São muitos os políticos profissionais. Posso, então, enunciar minha segunda
tese: de todas as profissões, a profissão política é a mais vil. O que explica
o desencanto total do povo, em relação à política. Guimarães Rosa, perguntado
por Günter Lorenz se ele se considerava político, respondeu: ‘Eu jamais poderia
ser político com toda essa charlatanice da realidade… Ao contrário dos
‘legítimos’ políticos, acredito no homem e lhe desejo um futuro. O político
pensa apenas em minutos. Sou escritor e penso em eternidades. Eu penso na ressurreição
do homem.’ Quem pensa em minutos não tem paciência para plantar árvores. Uma
árvore leva muitos anos para crescer. É mais lucrativo cortá-las.
Nosso futuro
depende dessa luta entre políticos por vocação e políticos por profissão. O
triste é que muitos que sentem o chamado da política não têm coragem de
atendê-lo, por medo da vergonha de serem confundidos com gigolôs e de terem de
conviver com gigolôs.
Escrevo para vocês,
jovens, para seduzi-los à vocação política. Talvez haja jardineiros adormecidos
dentro de vocês. A escuta da vocação é difícil, porque ela é perturbada pela
gritaria das escolhas esperadas, normais, medicina, engenharia, computação,
direito, ciência. Todas elas, legítimas, se forem vocação. Mas todas elas
afunilantes: vão colocá-los num pequeno canto do jardim, muito distante do
lugar onde o destino do jardim é decidido. Não seria muito mais fascinante
participar dos destinos do jardim?
Acabamos de
celebrar os 500 anos do descobrimento do Brasil. Os descobridores, ao chegar,
não encontraram um jardim. Encontraram uma selva. Selva não é jardim. Selvas
são cruéis e insensíveis, indiferentes ao sofrimento e à morte. Uma selva é uma
parte da natureza ainda não tocada pela mão do homem. Aquela selva poderia ter
sido transformada num jardim. Não foi. Os que sobre ela agiram não eram
jardineiros. Eram lenhadores e madeireiros.

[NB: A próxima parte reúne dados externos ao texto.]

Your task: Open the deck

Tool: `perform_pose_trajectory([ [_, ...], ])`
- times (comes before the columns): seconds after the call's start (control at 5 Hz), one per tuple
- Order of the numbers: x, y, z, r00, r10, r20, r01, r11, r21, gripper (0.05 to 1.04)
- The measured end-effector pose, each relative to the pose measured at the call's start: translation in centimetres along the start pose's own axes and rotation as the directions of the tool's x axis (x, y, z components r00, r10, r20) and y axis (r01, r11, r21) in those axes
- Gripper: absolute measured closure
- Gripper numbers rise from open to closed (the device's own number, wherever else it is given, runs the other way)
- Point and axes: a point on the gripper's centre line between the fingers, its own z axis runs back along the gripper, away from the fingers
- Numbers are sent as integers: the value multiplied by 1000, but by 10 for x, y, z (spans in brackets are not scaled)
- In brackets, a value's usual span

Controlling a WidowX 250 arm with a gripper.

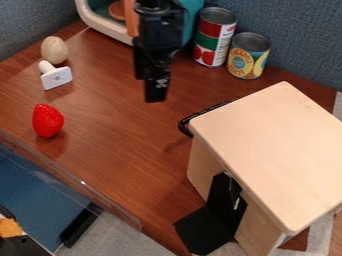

E foi assim que a selva, que
poderia ter se tornado jardim para a felicidade de todos, foi sendo
transformada em desertos salpicados de luxuriantes jardins privados onde uns
poucos encontram vida e prazer.
Há descobrimentos
de origens. Mais belos são os descobrimentos de destinos. Talvez, então, se os
políticos por vocação se apossarem do jardim, poderemos começar a traçar um
novo destino. Então, ao invés de desertos e jardins privados, teremos um grande
jardim para todos, obra de homens que tiveram o amor e a paciência de plantar
árvores à cuja sombra nunca se assentariam.
Questões. 1. No que
se difere a concepção política da Grécia antiga com a concepção judaica?
Diferencie o Político jardineiro (que vive para a política) do Político
Fisiológico ( que vive da política)?